***** Material provided *****

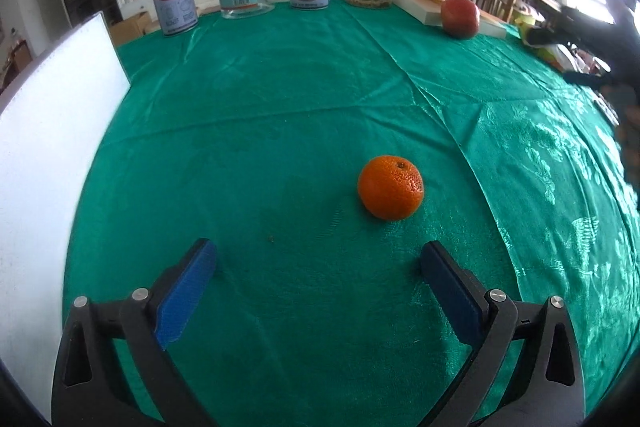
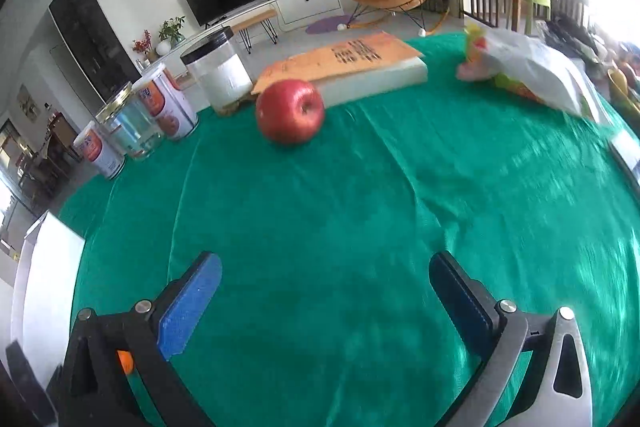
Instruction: Organize fruits
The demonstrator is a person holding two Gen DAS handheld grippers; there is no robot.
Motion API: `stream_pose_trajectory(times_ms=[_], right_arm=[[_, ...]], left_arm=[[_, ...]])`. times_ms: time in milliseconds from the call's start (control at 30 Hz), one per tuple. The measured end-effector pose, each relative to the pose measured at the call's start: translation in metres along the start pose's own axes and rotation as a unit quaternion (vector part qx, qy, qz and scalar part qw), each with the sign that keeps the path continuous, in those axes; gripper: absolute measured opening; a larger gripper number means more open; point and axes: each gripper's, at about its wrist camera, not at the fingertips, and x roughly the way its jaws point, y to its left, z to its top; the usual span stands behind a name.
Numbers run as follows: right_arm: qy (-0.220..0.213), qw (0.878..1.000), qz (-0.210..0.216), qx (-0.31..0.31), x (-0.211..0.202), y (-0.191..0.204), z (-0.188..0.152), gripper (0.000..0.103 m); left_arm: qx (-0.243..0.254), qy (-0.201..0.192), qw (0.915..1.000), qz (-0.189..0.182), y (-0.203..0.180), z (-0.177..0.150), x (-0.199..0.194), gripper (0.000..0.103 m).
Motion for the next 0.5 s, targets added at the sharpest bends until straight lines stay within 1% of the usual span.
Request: stream_pose_trajectory(times_ms=[67,100,167,233,267,300,333,367,400,500], right_arm=[[0.001,1.000,-0.007,-0.018,0.028,0.021,0.032,0.103],[0.008,0.999,-0.018,-0.026,0.041,0.029,0.045,0.103],[0.033,0.997,-0.058,-0.041,0.072,0.046,0.066,0.103],[0.051,0.994,-0.086,-0.041,0.094,0.055,0.077,0.103],[0.057,0.993,-0.094,-0.033,0.102,0.056,0.081,0.103],[0.063,0.993,-0.093,-0.021,0.109,0.055,0.082,0.102],[0.069,0.993,-0.092,-0.008,0.112,0.051,0.081,0.098],[0.074,0.992,-0.104,0.004,0.114,0.047,0.078,0.062],[0.065,0.993,-0.097,0.017,0.110,0.043,0.074,0.060],[0.052,0.995,-0.076,0.038,0.093,0.032,0.058,0.060]], left_arm=[[-0.002,-0.002,1.0000,-0.004,0.001,0.000,0.000,0.101],[-0.005,-0.003,1.0000,-0.007,0.002,0.000,-0.001,0.101],[-0.008,-0.004,0.9999,-0.006,0.003,0.000,-0.001,0.101],[-0.006,-0.003,1.0000,-0.004,0.001,0.000,-0.001,0.101],[-0.005,-0.003,1.0000,-0.004,0.001,0.000,-0.001,0.101],[-0.005,-0.003,1.0000,-0.004,0.001,0.000,-0.001,0.101],[-0.006,-0.004,1.0000,-0.006,0.001,0.000,-0.001,0.101],[-0.007,-0.004,0.9999,-0.007,0.002,0.000,-0.001,0.101],[-0.007,-0.004,0.9999,-0.008,0.002,0.000,-0.001,0.101],[-0.007,-0.004,0.9999,-0.008,0.002,0.000,-0.001,0.101]])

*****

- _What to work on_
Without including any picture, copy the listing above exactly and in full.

- _The answer_
Instruction: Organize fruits
The demonstrator is a person holding two Gen DAS handheld grippers; there is no robot.
Motion API: `stream_pose_trajectory(times_ms=[_], right_arm=[[_, ...]], left_arm=[[_, ...]])`. times_ms: time in milliseconds from the call's start (control at 30 Hz), one per tuple. The measured end-effector pose, each relative to the pose measured at the call's start: translation in metres along the start pose's own axes and rotation as a unit quaternion (vector part qx, qy, qz and scalar part qw), each with the sign that keeps the path continuous, in those axes; gripper: absolute measured opening; a larger gripper number means more open; point and axes: each gripper's, at about its wrist camera, not at the fingertips, and x roughly the way its jaws point, y to its left, z to its top; the usual span stands behind a name.
Numbers run as follows: right_arm: qy (-0.220..0.213), qw (0.878..1.000), qz (-0.210..0.216), qx (-0.31..0.31), x (-0.211..0.202), y (-0.191..0.204), z (-0.188..0.152), gripper (0.000..0.103 m); left_arm: qx (-0.243..0.254), qy (-0.201..0.192), qw (0.915..1.000), qz (-0.189..0.182), y (-0.203..0.180), z (-0.177..0.150), x (-0.199..0.194), gripper (0.000..0.103 m).
Motion for the next 0.5 s, targets added at the sharpest bends until straight lines stay within 1% of the usual span.
Request: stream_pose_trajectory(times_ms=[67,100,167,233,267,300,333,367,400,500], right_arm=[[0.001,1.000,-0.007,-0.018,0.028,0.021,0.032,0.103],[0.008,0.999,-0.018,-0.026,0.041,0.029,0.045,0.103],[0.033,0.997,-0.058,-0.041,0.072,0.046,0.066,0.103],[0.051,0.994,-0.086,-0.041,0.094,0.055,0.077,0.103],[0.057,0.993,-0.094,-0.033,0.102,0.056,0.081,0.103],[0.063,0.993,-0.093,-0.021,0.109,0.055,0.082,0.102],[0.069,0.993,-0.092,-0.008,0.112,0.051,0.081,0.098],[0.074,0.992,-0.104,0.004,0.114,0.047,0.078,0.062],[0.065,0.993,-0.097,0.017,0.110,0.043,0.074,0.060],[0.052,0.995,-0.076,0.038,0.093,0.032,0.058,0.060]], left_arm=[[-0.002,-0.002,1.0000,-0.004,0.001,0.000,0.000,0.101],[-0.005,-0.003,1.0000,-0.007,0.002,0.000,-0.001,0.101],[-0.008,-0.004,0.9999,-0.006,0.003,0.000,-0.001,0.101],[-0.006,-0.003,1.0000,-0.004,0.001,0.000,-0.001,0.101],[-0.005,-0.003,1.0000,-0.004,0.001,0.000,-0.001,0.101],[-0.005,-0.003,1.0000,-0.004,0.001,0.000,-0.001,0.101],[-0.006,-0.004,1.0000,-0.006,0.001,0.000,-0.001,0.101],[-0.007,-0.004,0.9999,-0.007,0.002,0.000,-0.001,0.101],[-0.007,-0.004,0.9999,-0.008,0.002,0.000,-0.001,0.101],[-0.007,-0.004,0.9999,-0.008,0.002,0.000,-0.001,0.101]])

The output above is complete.